And everything else seems to follow from that.
If you don't think the distinction is meaningful or useful, you can
ignore it, and the tool should work just fine. The main place the
distinction would show up is in the cosmetics of how "log" looks (and
probably similarly in any tool that graphically describes ancestry),
and a custom log output formatter could probably be very easily
written to obviate even that.
^ permalink raw reply
* Re: VCS comparison table
From: Carl Worth @ 2006-10-19 17:01 UTC (permalink / raw)
To: Aaron Bentley
Cc: Linus Torvalds, Jakub Narebski, Andreas Ericsson, bazaar-ng, git
In-Reply-To: <453792A8.1010700@utoronto.ca>
[-- Attachment #1: Type: text/plain, Size: 7913 bytes --]

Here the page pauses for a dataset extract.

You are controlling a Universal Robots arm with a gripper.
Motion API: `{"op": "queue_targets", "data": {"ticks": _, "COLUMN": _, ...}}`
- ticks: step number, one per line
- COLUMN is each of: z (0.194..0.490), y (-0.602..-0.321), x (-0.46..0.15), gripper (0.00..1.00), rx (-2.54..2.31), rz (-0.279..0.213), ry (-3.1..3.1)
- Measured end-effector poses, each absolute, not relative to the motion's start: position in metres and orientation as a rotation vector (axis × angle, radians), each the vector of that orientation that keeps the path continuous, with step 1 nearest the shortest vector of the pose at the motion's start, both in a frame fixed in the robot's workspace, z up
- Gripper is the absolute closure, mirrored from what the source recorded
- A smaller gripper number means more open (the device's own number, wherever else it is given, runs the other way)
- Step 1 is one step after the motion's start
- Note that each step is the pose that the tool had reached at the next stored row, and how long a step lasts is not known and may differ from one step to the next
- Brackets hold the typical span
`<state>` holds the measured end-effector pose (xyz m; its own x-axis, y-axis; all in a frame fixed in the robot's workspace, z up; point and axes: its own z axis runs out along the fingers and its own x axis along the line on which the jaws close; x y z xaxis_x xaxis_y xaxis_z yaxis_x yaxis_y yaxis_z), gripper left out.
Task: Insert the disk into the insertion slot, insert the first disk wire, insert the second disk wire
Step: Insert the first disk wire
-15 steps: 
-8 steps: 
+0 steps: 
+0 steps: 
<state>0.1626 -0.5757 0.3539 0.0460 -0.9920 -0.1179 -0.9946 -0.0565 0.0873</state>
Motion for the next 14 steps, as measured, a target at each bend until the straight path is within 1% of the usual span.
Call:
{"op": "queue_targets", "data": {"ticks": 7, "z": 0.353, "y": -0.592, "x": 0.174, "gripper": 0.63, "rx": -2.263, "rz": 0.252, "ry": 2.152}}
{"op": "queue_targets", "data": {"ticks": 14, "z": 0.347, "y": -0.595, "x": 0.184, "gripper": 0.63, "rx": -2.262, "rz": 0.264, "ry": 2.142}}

On Thu, 19 Oct 2006 10:58:48 -0400, Aaron Bentley wrote:
> >> In bzr development, it's very rare for anyone's revision numbers to change.
> >
> > Which just says to me that the bzr developers really are sticking to a
> > centralized model.
>
> I don't see why you're reaching that conclusion. I'd like to understand
> that better, because Linus seems to be concluding the same thing, and it
> doesn't make sense to me.
First, I want to point out that I think we're having a delightfully
enlightening conversation here, and I'm glad for that.
Let me provide a couple of hypothetical situations to try to
demonstrate my thinking here. The first is far-fetched but perhaps
easier to understand the implications. But the second is the real,
everyday situation that is much more important.
Far-fetched
-----------
Let's imagine there's a complete fork in the bzr codebase tomorrow. We
need not suppose any acrimony, just an amiable split as two subsets of
the team start taking the code in different directions.

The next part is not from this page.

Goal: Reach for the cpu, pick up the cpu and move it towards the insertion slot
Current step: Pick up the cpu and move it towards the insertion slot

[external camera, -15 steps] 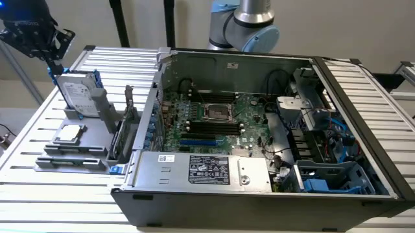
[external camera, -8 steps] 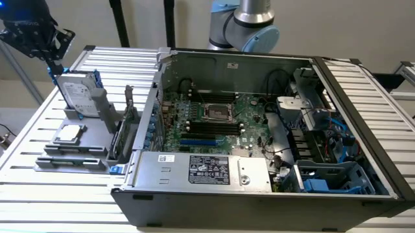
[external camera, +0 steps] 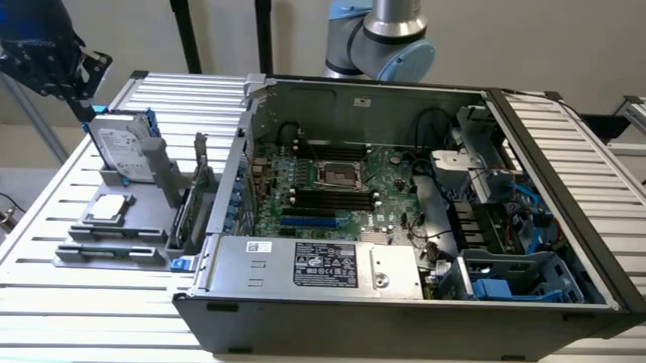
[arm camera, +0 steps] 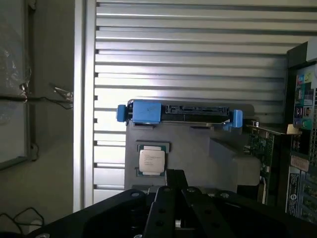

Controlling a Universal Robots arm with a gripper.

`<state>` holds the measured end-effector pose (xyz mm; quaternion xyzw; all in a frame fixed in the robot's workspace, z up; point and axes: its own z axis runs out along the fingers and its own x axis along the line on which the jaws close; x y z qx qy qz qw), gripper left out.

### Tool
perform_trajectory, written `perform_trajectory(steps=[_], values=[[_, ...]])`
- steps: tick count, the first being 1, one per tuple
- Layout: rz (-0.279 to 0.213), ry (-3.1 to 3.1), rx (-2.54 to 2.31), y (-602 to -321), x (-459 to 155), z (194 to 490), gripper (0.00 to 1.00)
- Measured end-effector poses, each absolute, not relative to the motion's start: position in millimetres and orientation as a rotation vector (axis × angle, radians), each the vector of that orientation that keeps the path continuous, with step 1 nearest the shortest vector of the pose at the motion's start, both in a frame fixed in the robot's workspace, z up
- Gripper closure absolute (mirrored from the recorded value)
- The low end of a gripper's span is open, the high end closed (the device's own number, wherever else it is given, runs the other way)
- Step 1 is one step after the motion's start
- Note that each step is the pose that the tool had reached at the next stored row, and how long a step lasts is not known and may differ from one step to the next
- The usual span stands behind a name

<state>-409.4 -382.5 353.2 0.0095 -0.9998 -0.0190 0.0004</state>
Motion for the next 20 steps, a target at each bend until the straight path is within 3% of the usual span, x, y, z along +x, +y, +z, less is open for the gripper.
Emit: perform_trajectory(steps=[20], values=[[-0.038, -3.132, 0.03, -404, -436, 336, 0.89]])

Now, at the time of the fork, all published revision numbers apply
equally well to either team's codebase, (obviously, since they are
identical). But as the projects diverge they each start publishing
revision numbers with respect to their own repositories in their own
bug trackers, etc. Obviously, each project has its own "mainline" so
these new revision numbers are only unique within each project and not
between the two.
Time passes...
Finally the two teams (who had remained good friends after the
breakup) find a unifying theory that will let them work on a single
tool that will meet the needs of both user bases. So they want to
merge their code together.
After the merge, there can be only one mainline, so one team or the
other will have to concede to give up the numbers they had generated
and published during the fork. That is, the numbers will not be usable
within the new, merged repository.
Everyday
--------
Now, the above scenario is just silly. It's not likely to ever happen,
so it's really not worth considering as a motivating case.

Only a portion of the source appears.